As the Newsweek writer puts it, "With the exception of Israel and Great Britain, every country the Bush adminstration has dealt with feels humiliated by it."

And this is precisely the point. All the goodwill that the U.S. had garnered after the September 11, terrorist attacks has been squandered by its insistence on being's 'if you are not with us, you are against us' policy.

Here in Jamaica, while it is obvious, based on public reaction so far, that most Jamaicans are greatly opposed to this war, our elected officials have not been saying much about the matter. Considering, however, the country's heavy reliance on trade with the U.S., our leaders might be forgiven for being a little gun shy.

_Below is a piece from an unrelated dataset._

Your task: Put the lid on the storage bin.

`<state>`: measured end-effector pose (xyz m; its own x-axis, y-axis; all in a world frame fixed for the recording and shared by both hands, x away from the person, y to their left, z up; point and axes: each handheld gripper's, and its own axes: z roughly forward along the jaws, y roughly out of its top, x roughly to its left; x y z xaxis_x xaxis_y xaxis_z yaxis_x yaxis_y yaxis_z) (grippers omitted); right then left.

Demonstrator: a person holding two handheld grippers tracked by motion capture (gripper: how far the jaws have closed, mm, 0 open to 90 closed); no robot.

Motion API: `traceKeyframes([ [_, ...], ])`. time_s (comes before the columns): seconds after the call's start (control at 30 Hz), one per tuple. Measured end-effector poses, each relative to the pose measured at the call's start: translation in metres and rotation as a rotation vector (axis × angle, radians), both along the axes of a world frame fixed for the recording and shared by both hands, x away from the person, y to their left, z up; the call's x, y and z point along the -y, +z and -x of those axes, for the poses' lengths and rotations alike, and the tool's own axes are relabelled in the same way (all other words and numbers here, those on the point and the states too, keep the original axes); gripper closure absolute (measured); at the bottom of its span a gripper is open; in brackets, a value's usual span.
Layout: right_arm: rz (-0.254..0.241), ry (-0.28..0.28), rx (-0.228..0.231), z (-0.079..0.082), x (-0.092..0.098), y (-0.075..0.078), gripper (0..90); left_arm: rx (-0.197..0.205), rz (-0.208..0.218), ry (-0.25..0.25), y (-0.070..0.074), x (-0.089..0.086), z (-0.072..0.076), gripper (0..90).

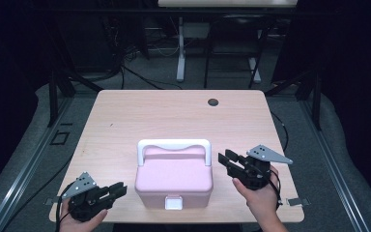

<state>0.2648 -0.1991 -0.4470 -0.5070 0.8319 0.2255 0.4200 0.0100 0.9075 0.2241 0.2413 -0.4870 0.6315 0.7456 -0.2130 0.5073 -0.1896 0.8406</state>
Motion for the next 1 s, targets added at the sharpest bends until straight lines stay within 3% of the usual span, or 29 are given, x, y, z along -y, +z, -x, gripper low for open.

To Prime Minister P. J. Patterson's credit, he is, albeit on a small scale, one of the few CARICOM leaders to have spoken out publicly against the war.

Speaking to journalists at Jamaica House recently, he noted that "Jamaica cannot change the world but we cannot remain detached, silent or indifferent when our way of life, our security, our traditional values and our economic prospects are being threatened by force and through military conflict that can be averted by collective diplomacy. Our voice must be heard in proclaiming that might is not always right."

Reacting to the Prime Minister's comments, U.S. Ambassador to Jamaica, Sue Cobb, notes that "The United States hold Jamaica as a trusted friend, and we do not deem opposition to war in Iraq as some nasty, envious anti-Americanism as feared by some. Quite the contrary ­ we value the diversity of opinion, and the freedoms of assembly and speech, which our two nations hold so dear."

Well said, but let's see how this plays out in the future.

This much is certain, the outcome of this war in Iraq will determine a lot of things.

Uncovering the suspected weapons of mass destruction and ending the war quickly will be a major bonanza for the U.S. and its allies.

Anything else, plus images of Iraqi women and children being slaughtered, would be a public relations disaster and perhaps signal the end of the political road for Mr. Bush.

It's still early days, but it bears mentioning that there has been no report of a single chemical or biological weapon yet aimed at American or British forces.

Is it that Saddam is just biding his time before unleashing the weapons the U.S. claim he has?

The entire world awaits the outcome.